See related commentary by Frank, p. 1170
Introduction
Cyclin-dependent kinases (CDK) are serine/threonine kinases that play a key role in cell cycle regulation. CDKs 4 and 6 (CDK4/6) bind to D-type cyclins to form active kinases, which phosphorylate retinoblastoma 1 (RB1) to relieve its inhibition on E2F transcription factors leading to G1–S transition (1). A hallmark of cancer is sustained cell proliferation due to abnormal cell cycle regulation (2). The CDK4/6-cyclin D-RB1-E2F axis is one of the most frequently dysregulated cell cycle pathways in cancer cells (3).

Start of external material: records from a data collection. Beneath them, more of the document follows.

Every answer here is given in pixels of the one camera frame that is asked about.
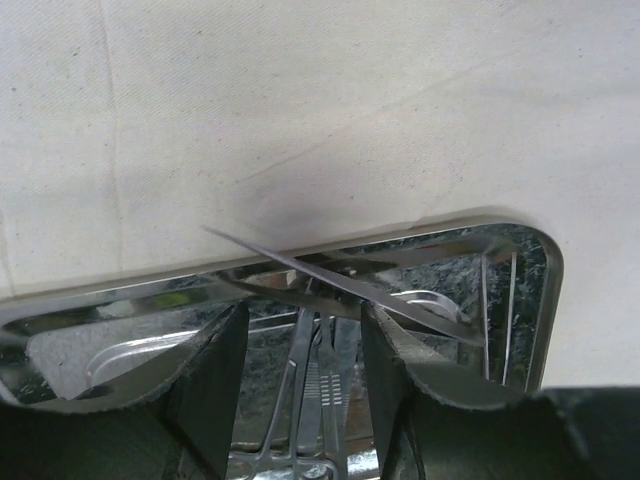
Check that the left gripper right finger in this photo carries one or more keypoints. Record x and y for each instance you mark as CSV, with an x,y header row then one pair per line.
x,y
434,419

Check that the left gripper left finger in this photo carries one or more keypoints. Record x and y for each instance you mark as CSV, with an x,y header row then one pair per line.
x,y
171,417

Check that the steel instrument tray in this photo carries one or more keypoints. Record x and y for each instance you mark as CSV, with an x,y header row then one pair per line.
x,y
58,344

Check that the steel scalpel handle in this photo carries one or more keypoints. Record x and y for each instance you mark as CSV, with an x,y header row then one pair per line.
x,y
332,390

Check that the steel tweezers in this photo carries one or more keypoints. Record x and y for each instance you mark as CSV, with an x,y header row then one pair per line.
x,y
497,292

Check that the beige cloth wrap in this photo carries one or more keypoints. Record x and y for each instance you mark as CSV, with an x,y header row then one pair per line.
x,y
129,127

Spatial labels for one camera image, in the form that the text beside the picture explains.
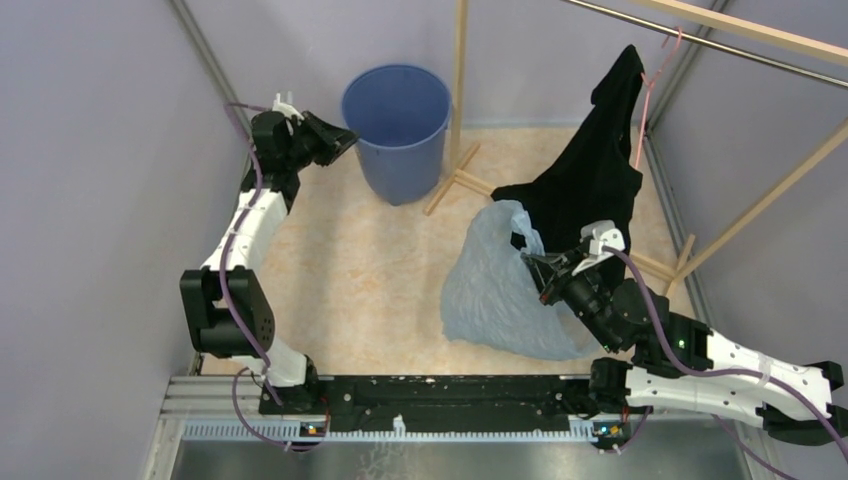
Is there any light blue trash bag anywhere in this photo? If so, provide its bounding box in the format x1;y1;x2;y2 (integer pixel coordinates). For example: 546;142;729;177
440;200;601;361

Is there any wooden clothes rack frame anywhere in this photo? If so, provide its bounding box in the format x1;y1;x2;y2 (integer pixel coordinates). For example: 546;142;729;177
463;1;847;299

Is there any white slotted cable duct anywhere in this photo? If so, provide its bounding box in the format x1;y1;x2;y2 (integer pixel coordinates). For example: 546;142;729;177
182;416;598;443

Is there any black hanging garment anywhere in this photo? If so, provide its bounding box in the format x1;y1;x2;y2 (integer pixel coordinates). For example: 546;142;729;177
491;45;644;253

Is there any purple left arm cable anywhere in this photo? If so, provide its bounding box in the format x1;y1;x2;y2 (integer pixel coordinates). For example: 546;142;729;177
218;102;329;454

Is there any pink clothes hanger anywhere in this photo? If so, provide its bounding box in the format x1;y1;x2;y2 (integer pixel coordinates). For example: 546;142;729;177
633;26;683;171

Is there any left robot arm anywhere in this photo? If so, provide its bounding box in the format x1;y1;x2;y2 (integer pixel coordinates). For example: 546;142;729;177
179;110;358;414

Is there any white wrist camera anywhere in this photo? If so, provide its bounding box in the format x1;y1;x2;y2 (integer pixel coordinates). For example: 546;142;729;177
572;220;627;276
271;91;304;122

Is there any blue plastic trash bin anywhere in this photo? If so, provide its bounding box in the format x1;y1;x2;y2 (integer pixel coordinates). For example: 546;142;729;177
341;64;452;206

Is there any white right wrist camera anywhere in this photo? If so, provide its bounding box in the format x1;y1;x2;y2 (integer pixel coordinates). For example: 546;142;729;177
572;220;627;276

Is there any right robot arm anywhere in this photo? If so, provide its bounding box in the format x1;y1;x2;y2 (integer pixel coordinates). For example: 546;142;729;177
522;251;847;449

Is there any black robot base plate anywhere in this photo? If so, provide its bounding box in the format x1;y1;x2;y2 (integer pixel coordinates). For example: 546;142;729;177
258;375;627;433

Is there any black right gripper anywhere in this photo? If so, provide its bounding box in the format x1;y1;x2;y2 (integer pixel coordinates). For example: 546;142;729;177
520;244;620;354

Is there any metal hanging rod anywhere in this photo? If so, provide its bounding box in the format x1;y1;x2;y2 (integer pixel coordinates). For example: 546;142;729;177
564;0;847;90

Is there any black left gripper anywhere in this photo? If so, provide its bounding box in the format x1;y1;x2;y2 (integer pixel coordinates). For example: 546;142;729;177
283;109;358;170

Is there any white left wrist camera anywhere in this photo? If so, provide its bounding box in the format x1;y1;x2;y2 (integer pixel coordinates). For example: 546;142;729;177
271;91;304;122

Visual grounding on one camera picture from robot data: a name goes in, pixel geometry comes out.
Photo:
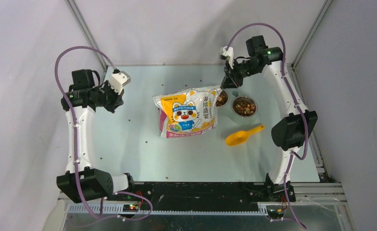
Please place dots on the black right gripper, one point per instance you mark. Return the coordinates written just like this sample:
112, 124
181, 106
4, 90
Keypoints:
232, 80

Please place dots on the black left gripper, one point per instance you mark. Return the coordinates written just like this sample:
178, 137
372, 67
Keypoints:
117, 100

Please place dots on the pet food bag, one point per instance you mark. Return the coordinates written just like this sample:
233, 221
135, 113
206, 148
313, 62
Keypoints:
187, 112

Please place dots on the yellow plastic scoop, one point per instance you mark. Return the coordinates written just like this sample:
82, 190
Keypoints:
241, 137

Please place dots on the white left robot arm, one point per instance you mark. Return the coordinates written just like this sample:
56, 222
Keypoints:
82, 174

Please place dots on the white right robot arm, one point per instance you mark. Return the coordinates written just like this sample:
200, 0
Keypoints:
297, 122

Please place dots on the left steel bowl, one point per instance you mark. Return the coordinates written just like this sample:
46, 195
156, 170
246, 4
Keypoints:
222, 99

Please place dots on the steel bowl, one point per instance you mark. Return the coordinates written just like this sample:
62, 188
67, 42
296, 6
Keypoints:
222, 99
244, 106

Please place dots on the right steel bowl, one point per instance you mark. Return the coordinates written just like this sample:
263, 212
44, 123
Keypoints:
244, 106

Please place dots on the pale green bowl stand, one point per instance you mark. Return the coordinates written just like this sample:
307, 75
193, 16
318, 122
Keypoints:
228, 112

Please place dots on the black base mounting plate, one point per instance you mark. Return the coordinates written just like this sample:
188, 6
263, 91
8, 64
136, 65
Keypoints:
210, 196

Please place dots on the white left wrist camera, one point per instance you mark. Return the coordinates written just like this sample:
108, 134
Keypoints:
118, 81

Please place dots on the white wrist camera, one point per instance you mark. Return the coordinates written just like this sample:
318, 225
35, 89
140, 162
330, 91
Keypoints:
118, 81
227, 54

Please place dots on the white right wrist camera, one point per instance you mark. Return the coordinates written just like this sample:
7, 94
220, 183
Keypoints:
227, 54

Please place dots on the aluminium frame rail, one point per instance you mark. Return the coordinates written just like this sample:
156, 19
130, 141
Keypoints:
320, 194

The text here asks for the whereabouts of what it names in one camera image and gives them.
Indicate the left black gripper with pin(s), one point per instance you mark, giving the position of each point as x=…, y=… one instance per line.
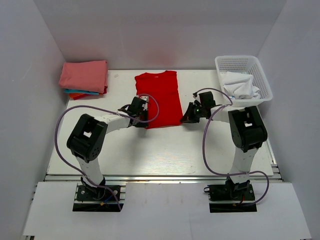
x=142, y=125

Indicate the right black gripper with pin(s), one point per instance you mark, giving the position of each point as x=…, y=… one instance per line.
x=189, y=117

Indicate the red t shirt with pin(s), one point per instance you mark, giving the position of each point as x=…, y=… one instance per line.
x=164, y=105

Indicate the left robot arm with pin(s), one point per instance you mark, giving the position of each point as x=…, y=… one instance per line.
x=86, y=140

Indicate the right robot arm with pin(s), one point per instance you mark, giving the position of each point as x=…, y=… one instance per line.
x=247, y=129

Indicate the white crumpled t shirt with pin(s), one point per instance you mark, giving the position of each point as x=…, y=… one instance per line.
x=240, y=86

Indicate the white plastic basket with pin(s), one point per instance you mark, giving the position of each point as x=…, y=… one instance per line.
x=244, y=64

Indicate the pink folded t shirt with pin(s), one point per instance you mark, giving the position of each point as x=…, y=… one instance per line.
x=85, y=76

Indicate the orange folded t shirt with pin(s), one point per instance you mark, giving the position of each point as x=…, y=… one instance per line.
x=76, y=96

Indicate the teal folded t shirt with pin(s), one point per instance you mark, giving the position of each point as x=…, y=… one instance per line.
x=77, y=91

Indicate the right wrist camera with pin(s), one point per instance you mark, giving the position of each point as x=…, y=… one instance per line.
x=196, y=97

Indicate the aluminium rail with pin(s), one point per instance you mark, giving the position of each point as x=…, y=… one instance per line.
x=148, y=179

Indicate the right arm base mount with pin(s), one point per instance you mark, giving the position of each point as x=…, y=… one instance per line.
x=224, y=200

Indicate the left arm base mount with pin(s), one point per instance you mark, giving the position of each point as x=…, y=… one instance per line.
x=86, y=201

Pharmacologic inhibition of CDK4/6 has emerged as a promising anticancer strategy. To date, three small-molecule CDK4/6 inhibitors (CDK4/6i), including palbociclib, ribociclib, and abemaciclib, have been approved for the treatment of hormone receptor (HR)–positive and advanced breast cancer (4). CDK4/6i have several anticancer effects including inhibition of the cell cycle and modulation of cellular senescence, tumor cell metabolism, and tumor microenvironment (5). Recent studies have shown that CDK4/6 inhibition triggers antitumor immunity and potentiates anti–PD-1 immunotherapy (6, 7). Despite these studies, the anticancer mechanisms of CDK4/6i in different types of cancer cells, the molecular markers for predicting response and resistance to CDK4/6i, and the rationale for combining CDK4/6i with other anticancer agents, have yet to be determined.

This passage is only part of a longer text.